*** Opening DATA SUPPLIED ***

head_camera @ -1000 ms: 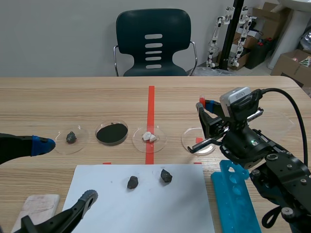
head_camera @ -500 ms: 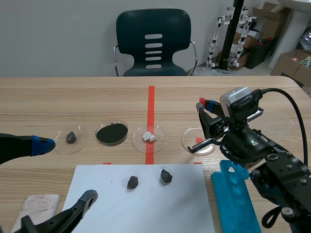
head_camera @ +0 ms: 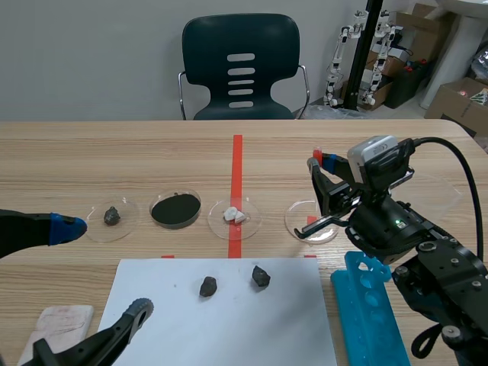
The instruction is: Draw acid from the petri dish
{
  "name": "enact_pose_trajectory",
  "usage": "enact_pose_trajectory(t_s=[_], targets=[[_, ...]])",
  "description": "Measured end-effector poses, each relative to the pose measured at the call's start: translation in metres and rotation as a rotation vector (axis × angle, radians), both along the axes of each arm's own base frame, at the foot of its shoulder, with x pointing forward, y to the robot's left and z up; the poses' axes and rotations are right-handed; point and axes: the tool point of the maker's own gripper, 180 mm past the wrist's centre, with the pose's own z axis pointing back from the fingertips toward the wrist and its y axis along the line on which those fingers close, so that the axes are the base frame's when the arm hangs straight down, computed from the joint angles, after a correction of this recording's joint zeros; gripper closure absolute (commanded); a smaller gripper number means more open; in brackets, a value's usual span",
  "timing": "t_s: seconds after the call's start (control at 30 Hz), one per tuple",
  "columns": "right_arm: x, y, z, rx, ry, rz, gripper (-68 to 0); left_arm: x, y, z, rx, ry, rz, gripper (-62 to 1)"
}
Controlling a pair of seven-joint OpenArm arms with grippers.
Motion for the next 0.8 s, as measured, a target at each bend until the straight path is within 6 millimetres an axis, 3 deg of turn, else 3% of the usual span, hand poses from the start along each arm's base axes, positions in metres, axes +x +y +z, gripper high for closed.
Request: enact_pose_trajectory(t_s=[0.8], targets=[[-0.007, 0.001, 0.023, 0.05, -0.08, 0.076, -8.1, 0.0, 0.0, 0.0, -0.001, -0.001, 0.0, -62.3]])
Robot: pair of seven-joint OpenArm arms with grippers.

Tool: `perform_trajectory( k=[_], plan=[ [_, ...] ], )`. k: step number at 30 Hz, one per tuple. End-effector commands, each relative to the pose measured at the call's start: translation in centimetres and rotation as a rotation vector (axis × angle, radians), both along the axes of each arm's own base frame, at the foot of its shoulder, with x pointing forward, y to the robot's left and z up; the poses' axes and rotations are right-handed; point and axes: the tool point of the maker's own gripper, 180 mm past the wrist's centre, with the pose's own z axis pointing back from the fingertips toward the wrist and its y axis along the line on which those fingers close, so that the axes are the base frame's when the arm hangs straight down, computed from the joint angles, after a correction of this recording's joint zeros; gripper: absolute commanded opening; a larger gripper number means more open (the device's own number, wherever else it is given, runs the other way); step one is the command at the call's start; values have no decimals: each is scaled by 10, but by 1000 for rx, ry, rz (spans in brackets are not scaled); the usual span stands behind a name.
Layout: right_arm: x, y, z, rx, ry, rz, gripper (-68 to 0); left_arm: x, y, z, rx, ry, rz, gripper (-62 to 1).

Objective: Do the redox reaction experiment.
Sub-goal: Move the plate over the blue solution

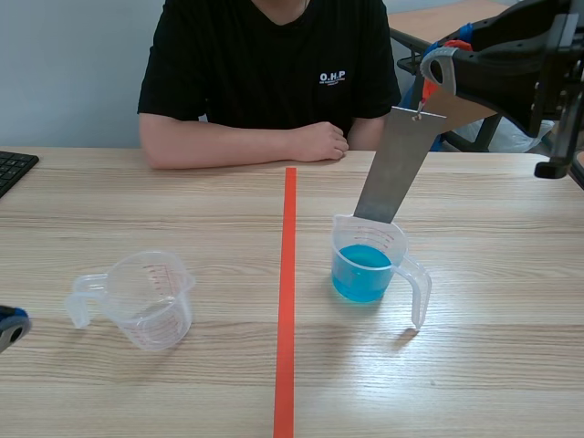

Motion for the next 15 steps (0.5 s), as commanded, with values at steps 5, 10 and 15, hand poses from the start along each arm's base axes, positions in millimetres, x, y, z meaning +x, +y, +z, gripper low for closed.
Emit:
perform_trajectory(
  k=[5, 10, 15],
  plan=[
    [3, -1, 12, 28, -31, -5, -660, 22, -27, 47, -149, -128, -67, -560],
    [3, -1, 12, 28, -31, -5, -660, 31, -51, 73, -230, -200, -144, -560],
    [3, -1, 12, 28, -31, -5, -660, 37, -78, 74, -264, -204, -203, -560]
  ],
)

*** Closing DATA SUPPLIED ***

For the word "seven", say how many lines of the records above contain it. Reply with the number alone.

» FINISHED TASK: 2